Advertisement

Soldier dies in attack that also killed friend

Share

Jeremiah McCleery was only 4 when his father drove him from the family’s home in Rialto to Twentynine Palms, Calif., to watch the triumphant -- and emotional -- return of U.S. soldiers from the 1991 Persian Gulf War.

The outpouring that greeted American forces during that homecoming made a profound impression on the boy, setting him on a path toward serving his country in the military, said his sister, Chasity Sobrero.

At first, his interest took the form of role-playing. He spent hours in his backyard pretending to be a soldier, playfully trying to trap his two older sisters.

Advertisement

“He thought that was the greatest thing,” Sobrero wrote in a recent e-mail to a Times reporter.

Later, McCleery would realize his dream and become a soldier, joining the Army the year after he graduated from high school in Portola, a rural California town not far from the Nevada state line, where the family had moved in 1996.

An Army specialist, McCleery was assigned to the 1st Battalion, 12th Cavalry Regiment, 3rd Brigade Combat Team, 1st Cavalry Division at Ft. Hood, Texas.

It was there that he met fellow California resident Jake Velloza -- also an Army specialist -- from Inverness in Marin County. The two men, both easygoing and good- natured, became fast friends, and were deployed together to Iraq.

On May 2, McCleery, 24, and Velloza, 22, were shot and killed at a combat outpost in Hammam Alil, Iraq, north of Baghdad. The attack, which also injured three other American soldiers, was carried out by two gunmen later identified as Iraqi soldiers.

Sobrero said her brother knew the risks of joining the military, especially in wartime.

“Jeremiah knew going in that he wanted to be front line,” she wrote in the e-mail. “Jeremiah loved his country and loved his family so much he was willing to give his life. Everything he did, it was always all or nothing for him. For all of us, that’s the way we were raised.”

Advertisement

Growing up in Portola, a small town set amid rugged forests and hills, McCleery especially loved the outdoors, family members said.
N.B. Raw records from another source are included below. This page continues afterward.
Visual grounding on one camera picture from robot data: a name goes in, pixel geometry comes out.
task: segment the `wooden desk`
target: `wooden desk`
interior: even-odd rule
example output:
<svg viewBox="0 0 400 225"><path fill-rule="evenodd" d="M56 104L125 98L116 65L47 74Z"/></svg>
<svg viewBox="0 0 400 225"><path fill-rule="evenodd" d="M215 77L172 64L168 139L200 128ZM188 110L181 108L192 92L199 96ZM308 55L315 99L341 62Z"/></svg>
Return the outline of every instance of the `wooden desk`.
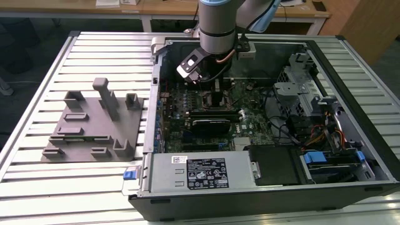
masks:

He loved to hunt, go four-wheeling and sport shooting with his buddies, and to go fishing with his father, Joe, often setting off for a secluded lake well before sunrise.

It was a strategy the elder McCleery told his son helped increase their odds of catching a fish. Family members described father and son as best friends. And yet, his sister said, McCleery also was at heart “always a mommy’s boy.”
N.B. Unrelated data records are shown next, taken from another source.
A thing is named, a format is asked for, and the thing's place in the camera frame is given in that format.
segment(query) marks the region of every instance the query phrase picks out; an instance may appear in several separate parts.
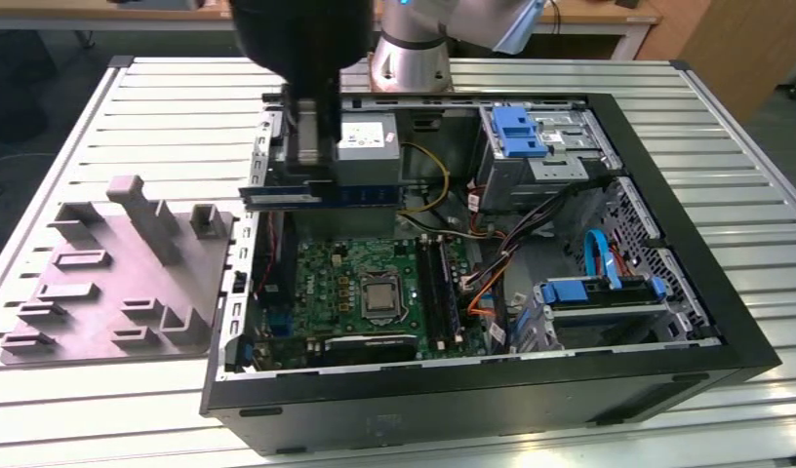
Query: blue plastic latch
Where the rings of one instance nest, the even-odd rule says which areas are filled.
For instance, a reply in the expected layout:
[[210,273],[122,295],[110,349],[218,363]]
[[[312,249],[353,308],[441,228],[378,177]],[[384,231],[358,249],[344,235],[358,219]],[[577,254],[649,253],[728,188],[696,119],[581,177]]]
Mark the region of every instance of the blue plastic latch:
[[541,158],[549,148],[540,139],[537,124],[524,107],[497,106],[493,108],[493,129],[502,144],[505,158]]
[[589,295],[585,294],[582,281],[580,280],[552,281],[550,285],[554,288],[560,302],[580,302],[589,299]]
[[557,293],[554,292],[554,287],[552,284],[542,285],[540,290],[542,291],[542,300],[546,304],[553,304],[557,302]]
[[664,280],[657,276],[653,276],[653,278],[649,280],[649,284],[653,287],[653,293],[656,294],[658,300],[664,300],[666,297],[666,283]]

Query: blue cable
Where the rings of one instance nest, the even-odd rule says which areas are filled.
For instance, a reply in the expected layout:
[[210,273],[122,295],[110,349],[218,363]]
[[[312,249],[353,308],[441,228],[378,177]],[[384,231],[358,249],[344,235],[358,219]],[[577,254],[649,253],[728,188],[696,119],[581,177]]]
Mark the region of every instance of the blue cable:
[[614,261],[614,255],[609,250],[609,240],[606,234],[600,229],[589,229],[585,233],[585,242],[582,245],[582,257],[585,264],[586,276],[597,275],[597,269],[594,268],[594,246],[597,245],[597,252],[600,254],[601,273],[606,276],[610,283],[610,288],[618,290],[622,288],[620,284],[620,278],[617,278],[617,263]]

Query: yellow cable
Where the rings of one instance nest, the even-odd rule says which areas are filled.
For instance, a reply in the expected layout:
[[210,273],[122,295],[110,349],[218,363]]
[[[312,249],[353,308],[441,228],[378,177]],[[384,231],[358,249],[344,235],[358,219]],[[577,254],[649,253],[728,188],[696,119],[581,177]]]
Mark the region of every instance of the yellow cable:
[[401,146],[412,146],[414,149],[421,151],[429,157],[429,159],[433,160],[433,162],[436,163],[436,166],[438,166],[438,169],[441,169],[441,174],[445,178],[445,186],[441,190],[441,195],[438,196],[438,198],[436,200],[433,200],[432,203],[429,203],[418,208],[406,208],[405,210],[398,211],[398,213],[402,215],[410,215],[413,213],[425,212],[426,210],[433,208],[436,205],[438,205],[445,200],[445,198],[448,198],[448,192],[450,191],[450,173],[448,172],[448,168],[445,167],[444,163],[438,159],[438,156],[436,156],[429,149],[426,149],[422,146],[418,146],[417,144],[410,143],[408,141],[401,143]]

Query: motherboard
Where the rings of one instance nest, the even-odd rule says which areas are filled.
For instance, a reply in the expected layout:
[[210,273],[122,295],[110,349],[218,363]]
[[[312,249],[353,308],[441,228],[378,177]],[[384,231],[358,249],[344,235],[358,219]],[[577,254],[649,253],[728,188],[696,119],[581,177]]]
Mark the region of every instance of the motherboard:
[[[433,258],[436,248],[442,252]],[[290,313],[267,313],[274,337],[259,346],[271,367],[309,367],[309,357],[329,346],[377,349],[381,343],[369,339],[388,339],[392,351],[410,350],[409,360],[484,355],[478,321],[449,315],[458,310],[452,279],[468,272],[461,239],[301,242],[296,257],[294,305]],[[445,269],[449,283],[436,284]],[[437,295],[450,298],[440,304]]]

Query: black side panel
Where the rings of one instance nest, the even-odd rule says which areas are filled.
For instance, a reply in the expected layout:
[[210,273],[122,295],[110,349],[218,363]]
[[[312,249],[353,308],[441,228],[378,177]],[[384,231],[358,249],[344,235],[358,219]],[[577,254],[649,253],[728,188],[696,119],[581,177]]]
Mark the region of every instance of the black side panel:
[[743,367],[780,364],[763,331],[716,262],[696,226],[672,193],[646,148],[609,95],[589,95],[589,103],[613,149],[662,233],[684,274]]
Portola was where Colette McCleery had wanted to build her dream home. And Joe McCleery and his son worked side-by-side to make that vision a reality, with the whole clan contributing to the project.

Jeremiah McCleery was a Boy Scout and joined the Civil Air Patrol. He had planned to join the Army right after graduating from Portola High School in 2004, but during his senior year, his mother was diagnosed with cancer. When she died in 2005, he made the decision to go forward with his long-held plan to enlist.

“I asked him one time not to go, that we needed him to take care of us,” Sobrero said. “He told me that was his way of protecting his family. All I could do was support him and tell him how proud and brave he was.”

Advertisement

In addition to his father and sister, McCleery is survived by another sister, Lynette Flanagan; grandparents Richard and Gerry DuBois; his girlfriend Amanda Harazin; and numerous cousins and in-laws.